Many pathogens deliver virulence factors or effectors into host cells in order to evade host defenses and establish infection. Although such effector proteins disrupt critical cellular signaling pathways, they also trigger specific antipathogen responses, a process termed “effector-triggered immunity.” The Gram-negative bacterial pathogen Yersinia inactivates critical proteins of the NF-κB and MAPK signaling cascade, thereby blocking inflammatory cytokine production but also inducing apoptosis. Yersinia-induced apoptosis requires the kinase activity of receptor-interacting protein kinase 1 (RIPK1), a key regulator of cell death, NF-κB, and MAPK signaling. Through the targeted disruption of RIPK1 kinase activity, which selectively disrupts RIPK1-dependent cell death, we now reveal that Yersinia-induced apoptosis is critical for host survival, containment of bacteria in granulomas, and control of bacterial burdens in vivo. We demonstrate that this apoptotic response provides a cell-extrinsic signal that promotes optimal innate immune cytokine production and antibacterial defense, demonstrating a novel role for RIPK1 kinase–induced apoptosis in mediating effector-triggered immunity to circumvent pathogen inhibition of immune signaling.

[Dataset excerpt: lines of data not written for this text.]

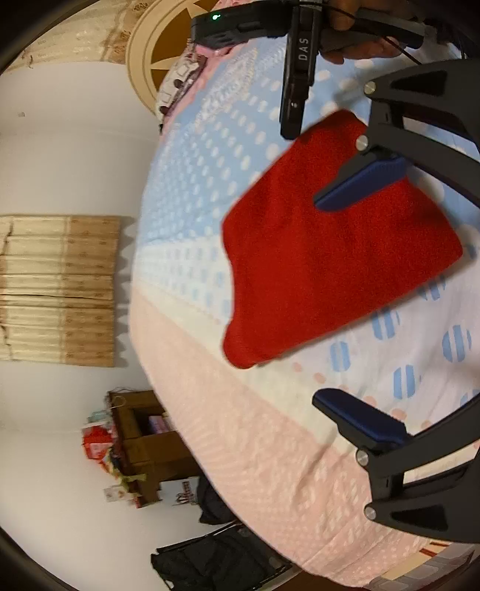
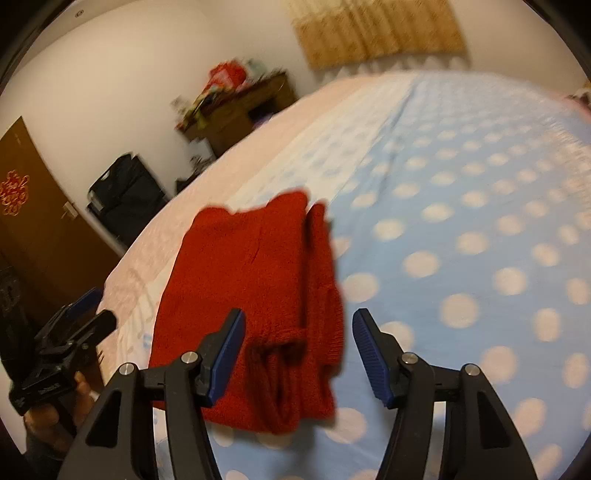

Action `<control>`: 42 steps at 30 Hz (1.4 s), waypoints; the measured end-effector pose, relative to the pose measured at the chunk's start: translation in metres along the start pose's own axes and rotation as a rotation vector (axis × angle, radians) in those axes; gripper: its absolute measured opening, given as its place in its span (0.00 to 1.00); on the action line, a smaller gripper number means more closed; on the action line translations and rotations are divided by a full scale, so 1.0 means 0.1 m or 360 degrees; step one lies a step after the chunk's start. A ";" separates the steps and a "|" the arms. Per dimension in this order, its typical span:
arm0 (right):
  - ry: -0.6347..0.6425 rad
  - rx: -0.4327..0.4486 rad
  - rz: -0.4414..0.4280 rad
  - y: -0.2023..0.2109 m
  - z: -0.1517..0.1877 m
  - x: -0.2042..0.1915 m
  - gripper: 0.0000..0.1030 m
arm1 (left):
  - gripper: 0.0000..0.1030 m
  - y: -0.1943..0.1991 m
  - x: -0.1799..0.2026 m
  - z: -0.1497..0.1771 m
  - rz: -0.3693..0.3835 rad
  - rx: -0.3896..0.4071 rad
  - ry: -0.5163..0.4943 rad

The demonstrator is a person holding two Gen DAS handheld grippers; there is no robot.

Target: Fold small clothes

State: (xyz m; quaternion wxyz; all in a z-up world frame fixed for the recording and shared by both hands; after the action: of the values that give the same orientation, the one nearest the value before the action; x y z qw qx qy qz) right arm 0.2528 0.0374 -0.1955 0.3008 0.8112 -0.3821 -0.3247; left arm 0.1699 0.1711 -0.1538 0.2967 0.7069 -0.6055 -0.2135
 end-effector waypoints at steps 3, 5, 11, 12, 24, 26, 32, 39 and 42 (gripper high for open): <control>0.0014 0.0078 0.0049 0.26 0.00 0.00 0.60 | 0.97 0.11 0.03 -0.07 0.0039 0.0046 0.0009; 0.0025 0.0112 0.0074 0.39 0.02 -0.01 0.60 | 0.97 0.17 0.07 -0.09 0.0049 0.0064 0.0006; 0.0121 0.0229 0.0128 0.74 0.03 -0.18 0.60 | 0.97 0.34 0.11 -0.16 0.0068 0.0131 -0.0004; 0.0143 0.0252 0.0141 0.79 0.03 -0.24 0.60 | 0.97 0.37 0.11 -0.16 0.0071 0.0140 -0.0002; 0.0283 0.0456 0.0216 1.22 0.01 -0.51 0.60 | 0.98 0.55 0.16 -0.20 0.0084 0.0224 -0.0007; 0.0284 0.0466 0.0213 1.25 0.01 -0.53 0.60 | 0.98 0.55 0.16 -0.20 0.0086 0.0223 -0.0005; 0.0276 0.0487 0.0220 1.28 0.01 -0.53 0.60 | 0.98 0.55 0.16 -0.20 0.0086 0.0224 -0.0006; 0.0282 0.0477 0.0221 1.27 0.03 -0.52 0.60 | 0.98 0.55 0.16 -0.20 0.0086 0.0224 -0.0007; 0.0282 0.0473 0.0218 1.27 0.05 -0.53 0.60 | 0.98 0.55 0.16 -0.20 0.0085 0.0224 -0.0007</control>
State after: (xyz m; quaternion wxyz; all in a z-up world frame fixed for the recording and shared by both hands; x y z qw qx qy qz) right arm 0.1683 0.0125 -0.0892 0.2314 0.8443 -0.4522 -0.1706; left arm 0.1458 0.1534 -0.1009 0.2505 0.7092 -0.6382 -0.1641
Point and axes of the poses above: each gripper's, at about its wrist camera, not at the fingertips, and y roughly against the way its jaws point, x to its right, z to its underside, the point moved 7 cm from there along -y, roughly the way its jaws point, and after that the axes turned 7 degrees about -x, right-handed, at the moved point
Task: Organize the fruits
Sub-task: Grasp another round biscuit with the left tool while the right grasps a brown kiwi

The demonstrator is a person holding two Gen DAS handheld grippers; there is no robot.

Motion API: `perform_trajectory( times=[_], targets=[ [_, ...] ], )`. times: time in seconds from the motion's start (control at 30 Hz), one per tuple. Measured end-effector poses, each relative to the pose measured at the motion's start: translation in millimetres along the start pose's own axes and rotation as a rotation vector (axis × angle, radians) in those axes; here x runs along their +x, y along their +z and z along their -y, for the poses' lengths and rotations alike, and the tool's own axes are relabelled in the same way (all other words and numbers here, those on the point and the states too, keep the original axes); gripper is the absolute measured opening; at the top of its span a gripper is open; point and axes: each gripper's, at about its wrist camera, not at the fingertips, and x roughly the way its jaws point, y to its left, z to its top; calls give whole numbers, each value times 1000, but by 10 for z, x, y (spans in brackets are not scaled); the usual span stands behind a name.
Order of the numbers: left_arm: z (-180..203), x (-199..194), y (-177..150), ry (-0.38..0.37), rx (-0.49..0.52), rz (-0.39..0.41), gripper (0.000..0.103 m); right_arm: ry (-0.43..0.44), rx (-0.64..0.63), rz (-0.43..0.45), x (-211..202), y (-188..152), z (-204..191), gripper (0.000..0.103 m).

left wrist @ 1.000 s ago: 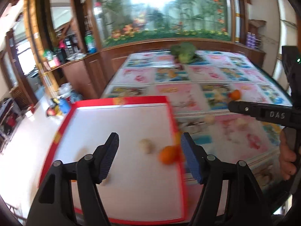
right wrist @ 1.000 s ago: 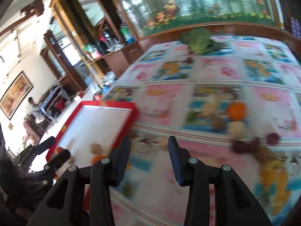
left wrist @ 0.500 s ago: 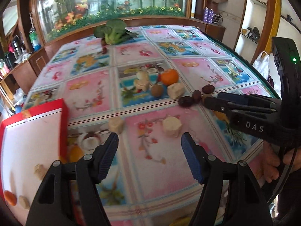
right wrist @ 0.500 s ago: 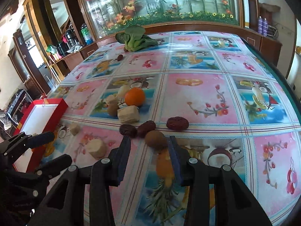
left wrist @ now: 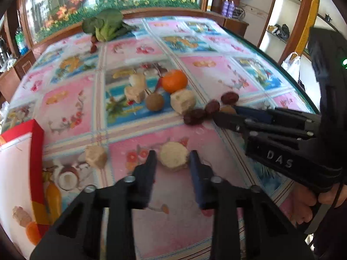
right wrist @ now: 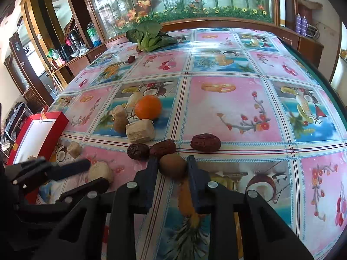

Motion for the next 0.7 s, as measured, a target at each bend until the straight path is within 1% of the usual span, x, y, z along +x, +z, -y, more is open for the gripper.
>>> perform_trajectory(
  times=[0.13,0.23,0.3,0.4,0.47,0.57,0.6,0.7],
  targets=[
    [15,20,-3,-5,-4,9,30,2,1,4,-6,-6,10,26],
    [-12,26,-3,-18,-31,9,30,4,5,6,-9,-5,18,26],
    [-13,13,-20,-11,-46,10,30,8,9,8,-16,-3,26,26],
    [-67,-146,-57,9,-69,36,30,20,15,12,-26,-2,36,26],
    [-103,-330,-83,39,-71,74,30,30,21,29,-65,-3,38,26],
    [-200,-618,-124,93,-73,139,30,66,45,70,-168,-14,13,26],
    [-268,-735,-149,114,-84,164,30,88,59,81,-201,-21,-5,26],
    [-492,-982,-233,188,-122,199,30,185,83,78,-239,-47,-187,26]
  ],
)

许多病原体将毒力因子或效应子传递到宿主细胞中，以逃避宿主防御并建立感染。尽管这种效应蛋白破坏了关键的细胞信号传导途径，但它们也触发了特定的抗病原体反应，这一过程称为“效应子触发的免疫力”。革兰氏阴性细菌病原体耶尔森氏菌可灭活NF-κB和MAPK信号级联反应的关键蛋白，从而阻断炎症性细胞因子的产生，但也诱导细胞凋亡。耶尔森氏菌诱导的凋亡需要受体相互作用蛋白激酶1（RIPK1）的激酶活性，RIPK1是细胞死亡，NF-κB和MAPK信号传导的关键调节剂。通过有针对性地破坏RIPK1激酶活性，从而有选择地破坏RIPK1依赖性细胞死亡，我们现在揭示耶尔森氏菌诱导的凋亡对于宿主存活，肉芽肿中细菌的包容和体内细菌负荷的控制至关重要。我们证明，这种凋亡反应提供了一种细胞外源信号，可促进最佳的先天免疫细胞因子产生和抗菌防御，证明了RIPK1激酶诱导的细胞凋亡在介导效应子触发的免疫反应中规避病原体对免疫信号的抑制作用。